The anger she's finally set free has plainly gotten the best of her. All of her former self-deprecation has vanished, and I admire the result. The too small shirt and skin-tight shorts make her look more ridiculous in my eyes than anything else, but at least she's not scampering around like a hunted mouse anymore. And, despite her words, she's not running away either.

"Because," I explain patiently, "the one person we both trusted thought it was a good idea." She throws herself down on the far end of the bench, and I stare at her until she reluctantly meets my eyes. "You did trust her, right?"

"Of course I did." She sighs. "She was the only one who even pretended to listen."

"She wasn't just pretending." I offer her my hand. "What's your name?"

"Susan," she says, and gives my hand a quick shake. "Look, I'm sorry. I know I've screwed up your evening, and I had no right to yell at you just now."

Her eyes are missing again, and I wonder just how hard it had been for Betty to earn her trust.

"You're wife was a wonderful lady, but..."

I raise my right hand palm outward, and she stops.

"You've been trying to talk yourself out of telling me what's wrong ever since you got here." I keep my voice low, and as unaccusing as possible. "Now, I'd be the first to admit that I'm nowhere near as good a listener as Betty was, but I'm willing to try." Susan stirs, and I raise my hand again. "Hold on just a second. Am I right that whatever's going on scares you shitless?"

For the first time since I've met her, Susan almost smiles.

"Yeah," she agrees, "that's pretty accurate."

"You aren't going around killing people or robbing banks, are you?"

"No." Her smile is unmistakable now.

"Good," I smile back at her. "So, here's the deal. You tell me your problem, and I'll help if I can. Whether or not I can help though, what's said in the graveyard stays in the graveyard." I offer my hand again. "Deal?"

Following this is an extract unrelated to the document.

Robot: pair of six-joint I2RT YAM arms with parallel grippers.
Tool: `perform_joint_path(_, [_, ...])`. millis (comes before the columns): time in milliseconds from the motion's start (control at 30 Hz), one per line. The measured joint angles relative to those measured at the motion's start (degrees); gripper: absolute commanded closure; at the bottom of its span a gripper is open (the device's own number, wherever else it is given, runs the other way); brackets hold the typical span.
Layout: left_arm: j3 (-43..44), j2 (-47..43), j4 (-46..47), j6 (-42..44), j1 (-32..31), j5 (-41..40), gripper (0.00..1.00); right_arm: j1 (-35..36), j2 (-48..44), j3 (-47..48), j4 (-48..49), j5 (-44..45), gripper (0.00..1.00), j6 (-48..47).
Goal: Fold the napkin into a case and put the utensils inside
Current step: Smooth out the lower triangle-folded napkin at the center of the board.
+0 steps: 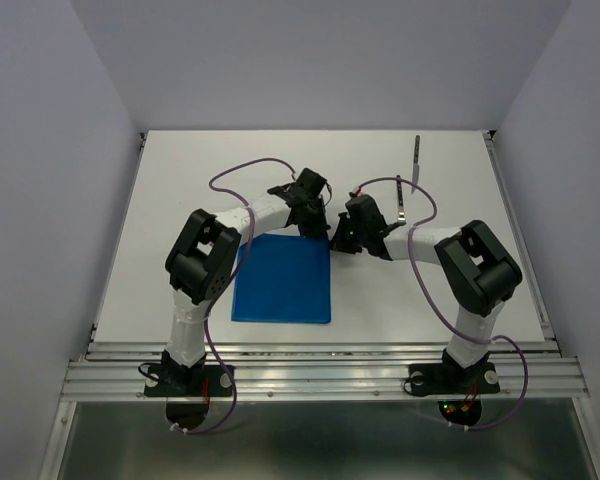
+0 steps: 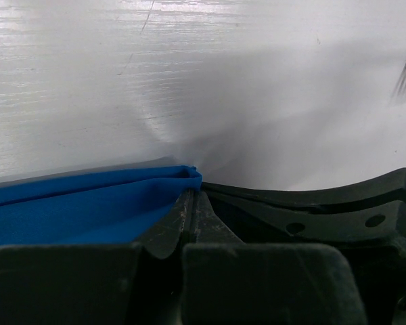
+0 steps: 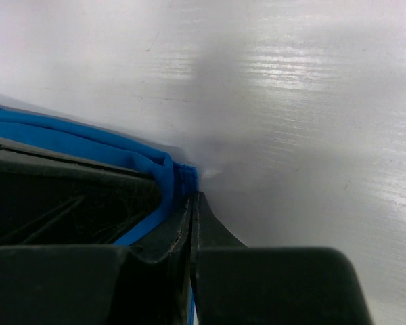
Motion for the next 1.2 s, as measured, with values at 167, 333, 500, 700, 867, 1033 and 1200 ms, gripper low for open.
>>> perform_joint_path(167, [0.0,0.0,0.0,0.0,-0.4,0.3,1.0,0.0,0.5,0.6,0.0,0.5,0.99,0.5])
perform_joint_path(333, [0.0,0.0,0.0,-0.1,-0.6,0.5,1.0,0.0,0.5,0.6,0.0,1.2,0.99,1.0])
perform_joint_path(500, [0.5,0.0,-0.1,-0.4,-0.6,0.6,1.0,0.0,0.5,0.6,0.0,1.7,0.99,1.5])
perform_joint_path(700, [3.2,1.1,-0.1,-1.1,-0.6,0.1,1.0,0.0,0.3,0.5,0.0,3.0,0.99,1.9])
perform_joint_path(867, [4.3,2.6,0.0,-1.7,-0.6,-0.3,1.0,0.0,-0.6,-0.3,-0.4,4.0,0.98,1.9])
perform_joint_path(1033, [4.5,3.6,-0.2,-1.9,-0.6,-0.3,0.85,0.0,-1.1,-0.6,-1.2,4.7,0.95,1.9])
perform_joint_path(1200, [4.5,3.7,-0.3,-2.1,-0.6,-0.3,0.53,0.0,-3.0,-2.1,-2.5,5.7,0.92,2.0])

She gives my proffered hand a doubtful look, and I think for a moment she'll refuse. Confiding in someone is always difficult, and I'm beginning to suspect that, whatever she's up against, it involves a betrayal of her trust. Why else would she be so skittish?

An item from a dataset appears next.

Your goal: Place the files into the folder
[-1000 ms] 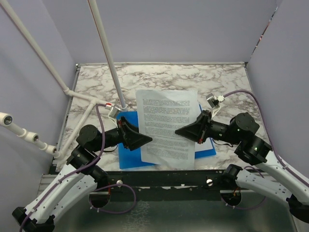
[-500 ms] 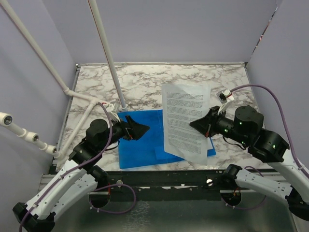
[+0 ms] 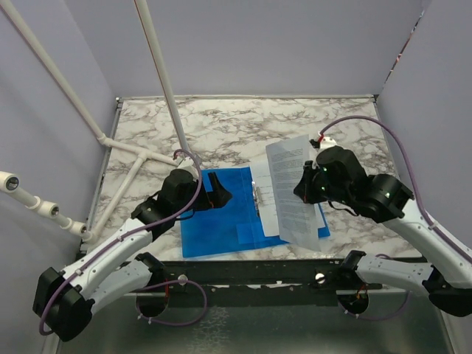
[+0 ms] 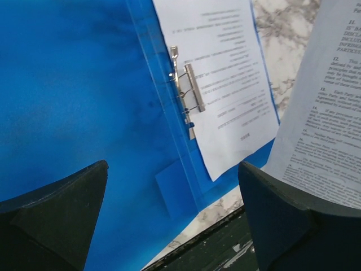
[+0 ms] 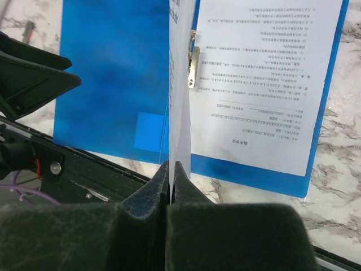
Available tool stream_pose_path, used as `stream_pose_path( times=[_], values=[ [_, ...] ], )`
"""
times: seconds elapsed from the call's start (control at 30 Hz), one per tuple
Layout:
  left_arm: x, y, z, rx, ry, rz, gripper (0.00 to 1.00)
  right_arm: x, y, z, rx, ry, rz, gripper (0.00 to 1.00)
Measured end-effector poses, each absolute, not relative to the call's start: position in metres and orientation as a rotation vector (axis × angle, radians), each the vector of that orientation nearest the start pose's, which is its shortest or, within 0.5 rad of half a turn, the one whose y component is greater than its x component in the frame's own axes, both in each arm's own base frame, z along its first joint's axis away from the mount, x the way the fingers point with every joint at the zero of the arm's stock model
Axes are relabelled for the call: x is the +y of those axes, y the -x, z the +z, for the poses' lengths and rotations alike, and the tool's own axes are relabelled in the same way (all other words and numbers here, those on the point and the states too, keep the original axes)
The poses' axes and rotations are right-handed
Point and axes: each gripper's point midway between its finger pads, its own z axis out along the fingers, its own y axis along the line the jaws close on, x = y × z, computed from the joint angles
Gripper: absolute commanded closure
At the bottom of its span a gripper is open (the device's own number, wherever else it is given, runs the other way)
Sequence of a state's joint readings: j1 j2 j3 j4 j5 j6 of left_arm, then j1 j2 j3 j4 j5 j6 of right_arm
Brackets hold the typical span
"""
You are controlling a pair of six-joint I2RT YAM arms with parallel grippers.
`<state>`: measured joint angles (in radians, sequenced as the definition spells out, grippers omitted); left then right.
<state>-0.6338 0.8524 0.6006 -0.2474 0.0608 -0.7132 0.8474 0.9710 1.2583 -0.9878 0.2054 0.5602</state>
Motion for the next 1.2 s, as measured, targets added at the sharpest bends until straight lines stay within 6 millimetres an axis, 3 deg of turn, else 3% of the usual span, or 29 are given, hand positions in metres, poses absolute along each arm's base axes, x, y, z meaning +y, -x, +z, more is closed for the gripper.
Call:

Finally, she nods, rests her hand in mine briefly, and then takes it back. She's far from happy, but talking with me is what she came here to do after all. Turning away so she doesn't have to look at me, Susan folds her hands in her lap, and stares off into the distance.

"The first time I talked to Mrs. Tobin--she said I should call her Betty--we had just moved here from Michigan. It was August, school had just started, and I was miserable. I didn't want to talk with her, or with anyone really, but Betty said she always had a chat with incoming students who were new. It didn't sound like I had much of a choice, and I figured, how bad could it be?"

Susan pauses after the introduction to her story, and I nod encouragingly, before remembering that she can't see me.

She clears her throat and continues, "More than anything else, I was mad at my parents. I mean, it was my junior year in high school for fuck sake." She flinches, glancing over her shoulder at me, and says, "Sorry."

I smile, and make a throw away gesture with one hand.

"I've heard the word before."

"So anyway, she pulled me out of fourth period like the second day I was in school, we went to her office, and suddenly I was telling her everything. How it felt to be all alone; how everyone kept looking at me like I had the plague or something; all that stuff. She listened to me for a little while, and then asked me about my old school. Not like a teacher would ask, the classes I took, the subjects I liked, but stuff like who my friends were, and where we hung out. Talking to her wasn't like talking to a teacher at all, but..." Susan gestures helplessly, turning back towards me.

"Kind of like making a friend?" I suggest.

She nods excitedly, "Yes, exactly like that! It was weird because I hadn't really ever felt that way with someone who was as old as she was before."